New Definitions– translating new thinking in the context of what is really implied in added agility, alignment, orchestration and resiliency for each process area. The weighting of speed, cost and risk aspects within key business process areas. We recognize that each industry is unique and will address some examples of such uniqueness. We will context what is meant by the interaction of people with advanced technology as well as what stages of digital transformation imply.
New Directions– setting a compass direction in specific supply chain business process areas, in the deploying of more analytics-driven and predictive decision-making capabilities. Our effort will be directed at placing a succinct perspective as to fostering added supply chain efficiency, resiliency and resilience in specific capability areas.
Supply Chain Matters has already featured examples of our 2021 year of renewal perspectives addressing specific supply chain management business process areas. They included new thinking, definitions and directions related to supply chain execution applied to warehouse management systems, and to the notions of Manufacturing Capacity Management.

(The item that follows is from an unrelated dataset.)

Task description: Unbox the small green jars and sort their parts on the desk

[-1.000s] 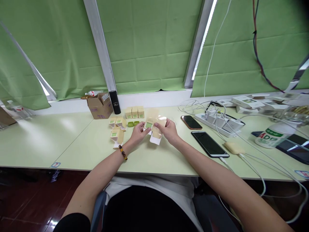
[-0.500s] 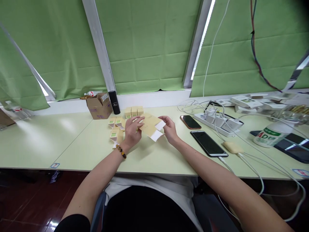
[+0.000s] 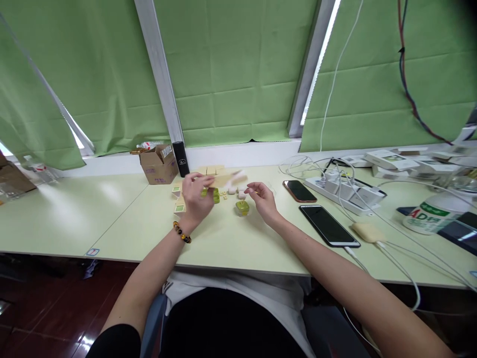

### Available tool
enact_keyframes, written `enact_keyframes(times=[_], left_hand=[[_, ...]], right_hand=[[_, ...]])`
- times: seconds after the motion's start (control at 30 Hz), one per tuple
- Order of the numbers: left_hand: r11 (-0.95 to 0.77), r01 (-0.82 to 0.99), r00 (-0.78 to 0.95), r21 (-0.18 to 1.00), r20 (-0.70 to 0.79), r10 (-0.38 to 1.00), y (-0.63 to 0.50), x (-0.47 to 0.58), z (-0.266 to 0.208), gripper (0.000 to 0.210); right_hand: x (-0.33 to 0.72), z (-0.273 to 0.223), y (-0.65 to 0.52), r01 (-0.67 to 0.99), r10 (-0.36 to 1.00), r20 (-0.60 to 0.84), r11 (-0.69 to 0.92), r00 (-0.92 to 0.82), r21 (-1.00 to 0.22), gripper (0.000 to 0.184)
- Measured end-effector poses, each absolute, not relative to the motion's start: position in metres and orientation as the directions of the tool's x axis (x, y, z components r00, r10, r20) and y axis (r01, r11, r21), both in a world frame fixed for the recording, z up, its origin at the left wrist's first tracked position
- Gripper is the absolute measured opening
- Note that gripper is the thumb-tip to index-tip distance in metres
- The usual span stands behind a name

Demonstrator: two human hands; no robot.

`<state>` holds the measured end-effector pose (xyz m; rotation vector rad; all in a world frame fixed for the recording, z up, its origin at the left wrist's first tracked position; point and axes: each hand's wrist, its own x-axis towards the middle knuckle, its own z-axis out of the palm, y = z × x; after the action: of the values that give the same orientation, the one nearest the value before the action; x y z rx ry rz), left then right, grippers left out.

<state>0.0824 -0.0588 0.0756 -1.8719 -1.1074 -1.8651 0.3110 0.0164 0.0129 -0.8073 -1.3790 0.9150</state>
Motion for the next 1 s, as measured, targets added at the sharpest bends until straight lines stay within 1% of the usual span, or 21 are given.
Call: enact_keyframes(times=[0.03,0.07,0.17,0.23,0.33,0.4,0.47,0.53,0.7,1.0], left_hand=[[-0.637,0.677,-0.204,0.370,0.925,0.321,-0.062,0.075,0.085,0.012],[-0.595,0.672,-0.270,0.441,0.894,0.357,-0.065,0.065,0.093,0.016],[-0.499,0.564,-0.369,0.657,0.742,0.560,-0.078,0.020,0.114,0.027],[-0.428,0.513,-0.413,0.744,0.651,0.637,-0.088,-0.019,0.120,0.030],[-0.230,0.537,-0.481,0.812,0.518,0.707,-0.102,-0.075,0.114,0.038],[-0.077,0.555,-0.524,0.828,0.420,0.741,-0.108,-0.104,0.101,0.039],[0.070,0.570,-0.531,0.819,0.303,0.792,-0.111,-0.123,0.085,0.039],[0.143,0.573,-0.518,0.807,0.221,0.826,-0.111,-0.131,0.067,0.040],[0.230,0.574,-0.485,0.786,0.100,0.869,-0.100,-0.126,0.035,0.043],[0.254,0.658,-0.400,0.709,0.043,0.916,-0.094,-0.115,0.028,0.056]], right_hand=[[0.311,0.013,0.017,-0.052,0.894,0.447,0.445,-0.030,-0.894,0.031],[0.312,0.012,0.017,-0.043,0.894,0.446,0.444,-0.037,-0.895,0.032],[0.311,0.011,0.018,-0.038,0.899,0.437,0.435,-0.044,-0.899,0.035],[0.311,0.010,0.019,-0.043,0.901,0.432,0.430,-0.043,-0.902,0.037],[0.310,0.010,0.018,-0.041,0.903,0.426,0.425,-0.046,-0.904,0.039],[0.310,0.010,0.018,-0.027,0.905,0.422,0.422,-0.051,-0.906,0.039],[0.310,0.010,0.017,-0.015,0.906,0.418,0.418,-0.058,-0.908,0.039],[0.310,0.009,0.017,-0.005,0.906,0.417,0.418,-0.067,-0.908,0.038],[0.311,0.010,0.016,0.021,0.900,0.428,0.431,-0.086,-0.902,0.037],[0.310,0.007,0.017,0.037,0.895,0.432,0.438,-0.111,-0.898,0.035]])
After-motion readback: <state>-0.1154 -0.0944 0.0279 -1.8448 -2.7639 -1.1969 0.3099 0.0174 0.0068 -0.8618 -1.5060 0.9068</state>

Over the next four weeks we will be featuring on Supply Chain Matters other broad areas in supply chain management business process management and decision-making capability areas.
Our goal is to publish our annual predictions Research Advisory report in the first part of January 2021. Our plan further includes inviting and featuring other noted supply chain management thought leaders to add their perspectives on the “new normal” in ongoing episodes of our Supply Chain Matters Podcast series.
Finally, as we delve into this new predictions format, we encourage your feedback as to its value, and areas covered.